The New Way to Attack the Carbon Problem

Location: New York
Author: Peter Fusaro
Date: Tuesday, September 11, 2007
 

It's kind of interesting that everyone is focused on cap and trade legislation and market design issues. There is another "dog in this fight." Carbon is rising as a liability issue. While I have argued that carbon risk management is a fiduciary responsibility for both energy and agricultural companies, I think what has been missed is that there are externalities to burning coal as well as other fossil fuels. Externalities equate to rising health care liabilities, sludge and mercury liabilities, and carbon dioxide liabilities. I fully expect to see a website shortly with some trial lawyer already poking around this fertile ground for a class action suit. It's not that farfetched as we saw a California trial lawyer have a very scary website on LNG safety and siting, and we have the historical precedent of tobacco case law.

The April 2nd Supreme Court decision that carbon dioxide is a pollutant is actually a seminal judicial ruling. It puts the carbon issue squarely on the balance sheet as a material issue. While I am not a lawyer, I have seen more financial pressure from shareholders on this issue of "climate change risk" this summer. We have also seen insurers and reinsurance companies drop coverage related to weather related risks. Well, human health issues can actually more materially impact the balance sheet of energy companies more than is often recognized (think of asbestos liabilities as an analogue here).

This is not a rhetorical question. It seems obvious that carbon constraints change the economics of electricity generation options. The costs of gasification and carbon capture and sequestration are adding many hundreds of millions of costs to electric utilities. What utilities are really worried about is if they can recapture their financial investment risks through rate payers and that is why IGCC is moving slower than expected. It's one way forward as a clean coal solution but is becoming a more expensive and technologically risky solution.
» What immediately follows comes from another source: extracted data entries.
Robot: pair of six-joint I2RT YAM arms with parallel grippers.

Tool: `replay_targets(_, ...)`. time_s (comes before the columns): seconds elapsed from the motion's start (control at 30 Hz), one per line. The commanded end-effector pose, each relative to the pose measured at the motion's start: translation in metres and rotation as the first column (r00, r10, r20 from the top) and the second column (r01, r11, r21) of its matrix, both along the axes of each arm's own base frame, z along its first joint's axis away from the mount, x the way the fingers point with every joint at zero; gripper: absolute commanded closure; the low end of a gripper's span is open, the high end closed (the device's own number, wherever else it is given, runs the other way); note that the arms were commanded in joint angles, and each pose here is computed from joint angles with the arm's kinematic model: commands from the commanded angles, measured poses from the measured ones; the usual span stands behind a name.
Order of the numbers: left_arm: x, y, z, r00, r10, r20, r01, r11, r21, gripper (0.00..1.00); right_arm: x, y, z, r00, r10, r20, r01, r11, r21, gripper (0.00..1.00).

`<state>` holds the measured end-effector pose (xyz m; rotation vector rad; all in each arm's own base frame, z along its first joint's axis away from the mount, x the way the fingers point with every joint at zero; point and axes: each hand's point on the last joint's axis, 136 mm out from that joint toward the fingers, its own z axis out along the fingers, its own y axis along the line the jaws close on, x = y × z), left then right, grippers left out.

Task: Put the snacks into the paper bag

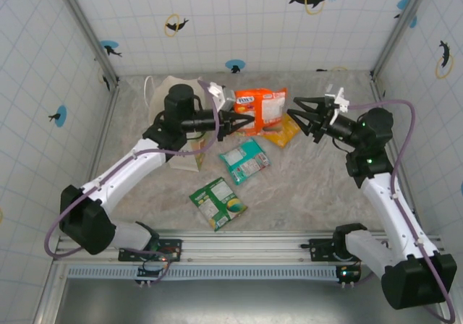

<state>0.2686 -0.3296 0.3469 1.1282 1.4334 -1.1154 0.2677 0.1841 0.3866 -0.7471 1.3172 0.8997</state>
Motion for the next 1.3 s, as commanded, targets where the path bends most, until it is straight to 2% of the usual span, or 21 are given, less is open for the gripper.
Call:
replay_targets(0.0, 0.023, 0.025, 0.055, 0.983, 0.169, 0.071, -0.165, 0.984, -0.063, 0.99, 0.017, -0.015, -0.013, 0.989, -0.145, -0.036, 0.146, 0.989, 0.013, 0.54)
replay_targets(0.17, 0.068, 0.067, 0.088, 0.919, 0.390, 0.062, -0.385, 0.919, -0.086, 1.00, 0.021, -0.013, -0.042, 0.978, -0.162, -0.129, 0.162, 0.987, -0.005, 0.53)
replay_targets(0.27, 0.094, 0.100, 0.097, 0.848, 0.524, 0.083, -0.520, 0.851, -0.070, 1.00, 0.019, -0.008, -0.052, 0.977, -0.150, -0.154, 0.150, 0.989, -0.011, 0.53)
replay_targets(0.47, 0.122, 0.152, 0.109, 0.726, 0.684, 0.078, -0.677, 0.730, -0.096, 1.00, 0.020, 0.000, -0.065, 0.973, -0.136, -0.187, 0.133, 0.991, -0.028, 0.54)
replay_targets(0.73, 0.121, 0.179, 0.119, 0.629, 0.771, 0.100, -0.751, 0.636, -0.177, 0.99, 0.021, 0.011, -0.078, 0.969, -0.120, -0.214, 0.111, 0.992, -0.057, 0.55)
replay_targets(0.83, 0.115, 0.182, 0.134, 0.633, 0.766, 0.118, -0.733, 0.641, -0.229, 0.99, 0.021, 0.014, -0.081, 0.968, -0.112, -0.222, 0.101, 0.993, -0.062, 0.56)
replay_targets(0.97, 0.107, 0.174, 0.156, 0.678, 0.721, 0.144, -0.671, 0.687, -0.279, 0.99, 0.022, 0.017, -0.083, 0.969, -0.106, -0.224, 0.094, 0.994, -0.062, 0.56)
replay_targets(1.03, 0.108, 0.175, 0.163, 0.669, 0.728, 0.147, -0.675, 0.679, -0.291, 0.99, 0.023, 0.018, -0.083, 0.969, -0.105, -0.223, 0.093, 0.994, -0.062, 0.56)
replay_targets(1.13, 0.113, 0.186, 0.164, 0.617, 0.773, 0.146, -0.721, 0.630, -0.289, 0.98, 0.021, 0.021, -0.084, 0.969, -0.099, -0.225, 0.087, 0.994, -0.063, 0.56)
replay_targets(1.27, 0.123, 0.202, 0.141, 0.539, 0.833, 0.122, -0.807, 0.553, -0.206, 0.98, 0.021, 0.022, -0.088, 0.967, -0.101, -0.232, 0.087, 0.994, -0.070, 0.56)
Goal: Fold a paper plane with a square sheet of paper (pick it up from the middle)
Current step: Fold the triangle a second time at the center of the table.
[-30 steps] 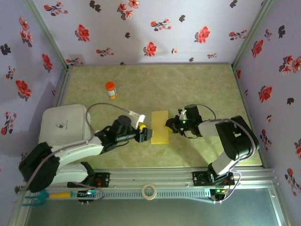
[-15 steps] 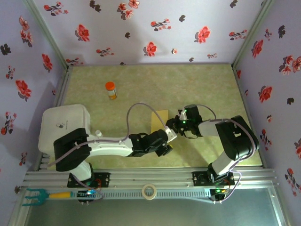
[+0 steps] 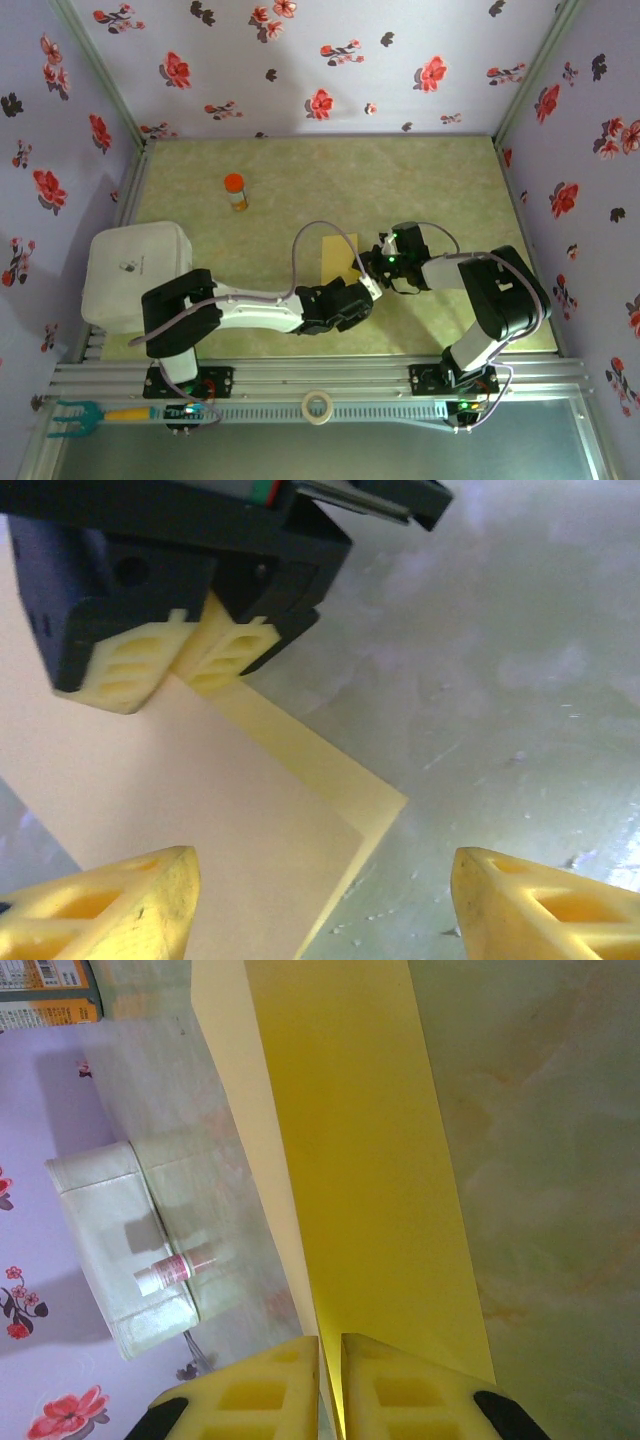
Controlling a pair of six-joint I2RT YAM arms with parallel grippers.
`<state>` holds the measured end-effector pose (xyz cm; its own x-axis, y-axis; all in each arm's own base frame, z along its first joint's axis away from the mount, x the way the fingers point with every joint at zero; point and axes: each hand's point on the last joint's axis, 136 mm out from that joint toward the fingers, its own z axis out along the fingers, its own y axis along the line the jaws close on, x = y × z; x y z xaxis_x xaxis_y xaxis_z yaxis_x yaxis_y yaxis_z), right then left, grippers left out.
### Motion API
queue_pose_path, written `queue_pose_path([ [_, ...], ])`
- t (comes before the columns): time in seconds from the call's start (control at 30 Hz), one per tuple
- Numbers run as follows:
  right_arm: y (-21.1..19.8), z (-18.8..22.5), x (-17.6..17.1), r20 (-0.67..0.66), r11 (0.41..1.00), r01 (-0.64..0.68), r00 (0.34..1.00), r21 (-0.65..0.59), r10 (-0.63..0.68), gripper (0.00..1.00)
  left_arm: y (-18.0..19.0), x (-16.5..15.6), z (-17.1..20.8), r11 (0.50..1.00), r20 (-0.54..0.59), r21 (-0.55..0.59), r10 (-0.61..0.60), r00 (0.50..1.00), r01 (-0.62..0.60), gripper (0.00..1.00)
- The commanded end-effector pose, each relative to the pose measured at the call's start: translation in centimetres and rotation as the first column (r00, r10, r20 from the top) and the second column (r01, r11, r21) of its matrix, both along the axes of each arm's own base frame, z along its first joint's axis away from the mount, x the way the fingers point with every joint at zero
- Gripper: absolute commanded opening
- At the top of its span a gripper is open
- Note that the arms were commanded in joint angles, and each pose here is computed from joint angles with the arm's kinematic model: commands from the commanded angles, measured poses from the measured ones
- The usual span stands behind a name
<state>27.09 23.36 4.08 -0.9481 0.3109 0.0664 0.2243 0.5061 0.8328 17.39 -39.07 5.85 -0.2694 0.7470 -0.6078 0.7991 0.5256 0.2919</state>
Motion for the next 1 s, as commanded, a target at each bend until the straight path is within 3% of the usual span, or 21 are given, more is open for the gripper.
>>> queue_pose_path([
  [0.0, 0.1, 0.2, 0.2, -0.006, 1.000, 0.005, 1.000, 0.016, -0.005, 0.15, 0.2, 0.8, 0.2, 0.999, 0.042, 0.020, 0.037, 0.998, -0.038, 0.65],
  [0.33, 0.0, 0.1, 0.1, -0.011, 1.000, 0.005, 1.000, 0.013, -0.005, 0.15, -0.1, 0.9, 0.0, 0.999, 0.035, 0.022, 0.043, 0.998, -0.043, 0.46],
  [0.73, -0.3, 0.2, 0.1, -0.007, 1.000, 0.015, 1.000, 0.003, -0.015, 0.17, -0.1, 1.0, 0.5, 0.999, 0.022, 0.003, 0.045, 0.999, -0.045, 0.05],
  [0.83, -0.8, 0.1, 0.0, -0.006, 1.000, 0.027, 1.000, -0.012, -0.027, 0.19, -0.1, 1.0, 0.8, 0.998, -0.007, -0.026, 0.049, 0.999, -0.050, 0.01],
  [0.97, -2.6, 0.3, 0.0, 0.004, 0.995, 0.068, 0.998, -0.068, -0.068, 0.27, -0.6, 1.0, 1.7, 0.986, -0.134, -0.152, 0.045, 0.990, -0.065, 0.00],
])
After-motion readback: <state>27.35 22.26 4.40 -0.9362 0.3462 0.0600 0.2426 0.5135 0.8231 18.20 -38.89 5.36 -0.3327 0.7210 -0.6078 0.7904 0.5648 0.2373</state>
Renewables are not the panacea that many tout. The fact is that wind is intermittent and must be married to compressed air or other forms of battery shortage. But the price of carbon emissions may make wind cheaper over the longer-term. Photovolataics need scalable cost reductions to become economic without heavy subsidies. While costs have come down ten fold in the past 25 years, they need a further ten fold reduction to gain traction. The costs are still in the 20 to 40 cents/ kWh range. Concentrated solar power is the latest buzz word, but we need size and scale. Basically, we need breakthrough technologies for higher efficiency levels across the board for all renewables so that they are not dependent on subsidies. The large scale solar plants of today are highly inefficient and are dependent on the mandated RPSs to a great degree.

Will higher carbon prices make all renewables cheaper than new coal? It seems that IGCC and CCS are near geothermal costs as well as biomass IGCC. Concentrated solar and wind appear cheaper. We'll have to wait and see what happens on this one.

All these new and existing energy technologies have additional costs for consumers. The fallacy that deregulation would bring cheaper prices never gained real traction among those in the know as who was going to pay for all this new investment in plant and equipment when you couldn't rate base the costs. Thus, storage is essential to make the breakthroughs for renewables. Batteries, fuel cells, flow cells, compressed air, pumped hydro and thermal storage are all too expensive for prime time. But that is going to change. The fact is that fossil fuel prices are going to rise to a new plateau post 2010 due to accelerating global demand and supply tightness despite what other analysts are predicting. That carbon can either be seen as a cost center or profit center. Renewables now need to be aggressively married to energy storage. The plain fact is that global warming is going to cost electric utility and other energy companies more investment. Those costs will be passed on to consumers. There is no free lunch or technology silver bullet.

Light bulb changing is nice and needed, and it needs to be LED lamps, not compact fluorescents, but that will not move the needle as much as we need. Space heating, cooling, and refrigeration are much larger applications that will need major efficiency breakthroughs both to moderate higher prices and to reduce the growing carbon footprint.

The end game is legal. Climate change is a real and rising risk on the balance sheet. It is a risk to coal burning utilities. It is a rising issue among pension funds who are now going green. But the real green is money; green as in new investment. Utilities are holding back from that spend as each delay in climate change legislation postpones the inevitable. The latest timetable for national climate legislation and implementation seems to be five to eight years out. That inevitable is to invest in cleaner and more efficient energy efficient technology and cleaner fuels, including coal. The day is coming but it is not here yet.